Not the gospel, or you must be an adept of the blues gospel.
One-man performing-clan Ashton teams up with John Freeman, infamous as the drummer of Bonn Scott’s pre-AC/DC days with Fraternity, who provides a groovy beat resonating wild.
Right off the bat it is the typical Gwyn Ashton sound welling from your speakers. It is rough, loud and sharp on the edges, with blistering scorching guitars. It is compelling and the lyrics are adding to the poise. ,,She’s What I Like” and ,,Candy Store” are on point with his benchmark sound and will appeal to fans of his expanding legacy. It is exactly that same gritty and gut wrecking sound of the two first tracks that keep shifting over his album in almost perpetual motion. The bottleneck occasionally occurs and slides over the strings (,,This Old Fool”), but it is mainly the distorted mash of riffs and hooks that stir up emotions underneath Ashton’s intense and alluring delivery. Though Ashton is a gifted player delivering gut wrecking urge over somber tendencies, it his voice that is “love it or leave it”. Gritty and appalling Ashton draws from his anger and emotion rather than being the radiant and outstanding vocalist. It adds up to the overall grit and gravel on the songs, but it is less appealing to me. I just can’t get into it, and with the album also falling into a somewhat monotone and less intense buzz about 6 songs in, `Sonic Blues Preachers’ loses it’s behexing magic with each lick delivered.

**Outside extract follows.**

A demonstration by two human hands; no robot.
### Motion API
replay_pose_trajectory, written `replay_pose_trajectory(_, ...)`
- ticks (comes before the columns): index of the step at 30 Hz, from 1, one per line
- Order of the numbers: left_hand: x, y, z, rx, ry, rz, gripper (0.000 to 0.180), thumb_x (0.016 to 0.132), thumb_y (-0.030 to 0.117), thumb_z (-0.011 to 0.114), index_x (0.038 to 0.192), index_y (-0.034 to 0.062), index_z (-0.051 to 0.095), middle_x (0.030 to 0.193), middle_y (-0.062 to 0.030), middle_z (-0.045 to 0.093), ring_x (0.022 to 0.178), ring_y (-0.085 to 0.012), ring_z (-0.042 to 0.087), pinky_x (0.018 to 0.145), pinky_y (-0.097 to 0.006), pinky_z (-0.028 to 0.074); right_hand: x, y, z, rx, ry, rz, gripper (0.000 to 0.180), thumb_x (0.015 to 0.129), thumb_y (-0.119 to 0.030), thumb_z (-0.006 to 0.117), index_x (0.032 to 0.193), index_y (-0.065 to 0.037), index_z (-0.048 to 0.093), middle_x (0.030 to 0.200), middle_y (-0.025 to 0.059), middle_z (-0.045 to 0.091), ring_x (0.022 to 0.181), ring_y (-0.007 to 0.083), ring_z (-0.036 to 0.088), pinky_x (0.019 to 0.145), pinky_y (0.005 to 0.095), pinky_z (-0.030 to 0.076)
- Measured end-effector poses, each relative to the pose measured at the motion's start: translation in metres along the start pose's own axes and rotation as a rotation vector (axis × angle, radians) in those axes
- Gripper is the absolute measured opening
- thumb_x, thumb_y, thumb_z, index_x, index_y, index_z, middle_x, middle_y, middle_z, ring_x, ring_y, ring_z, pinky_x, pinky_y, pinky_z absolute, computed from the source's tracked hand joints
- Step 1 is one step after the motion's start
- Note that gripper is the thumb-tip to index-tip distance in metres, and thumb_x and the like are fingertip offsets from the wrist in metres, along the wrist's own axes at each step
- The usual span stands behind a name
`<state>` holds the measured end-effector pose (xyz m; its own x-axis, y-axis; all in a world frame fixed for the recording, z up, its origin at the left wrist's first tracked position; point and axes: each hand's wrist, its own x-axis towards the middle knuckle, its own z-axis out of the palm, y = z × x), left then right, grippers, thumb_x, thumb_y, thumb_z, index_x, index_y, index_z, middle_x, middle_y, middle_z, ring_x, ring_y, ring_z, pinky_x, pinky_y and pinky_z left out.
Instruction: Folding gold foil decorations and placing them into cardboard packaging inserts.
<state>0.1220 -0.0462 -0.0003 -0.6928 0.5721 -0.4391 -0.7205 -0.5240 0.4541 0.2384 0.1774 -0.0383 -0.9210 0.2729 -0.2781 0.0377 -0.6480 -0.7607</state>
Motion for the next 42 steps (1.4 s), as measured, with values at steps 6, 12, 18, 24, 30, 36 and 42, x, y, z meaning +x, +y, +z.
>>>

The album is an analogue in your face gritty album, packing impressive musicianship and pebble-stone hard rough bluesrock. `Sonic Blues Preachers’ packs tremendous power but unfortunately also still features Ashton’s harsh vocals, and his somewhat psychedelic intonation is lacking the appeal to lift this album from mediocrity. Unfortunately. Adding a radiant voice to his ambient gritty blues, Ashton could aim higher than his regular crowd.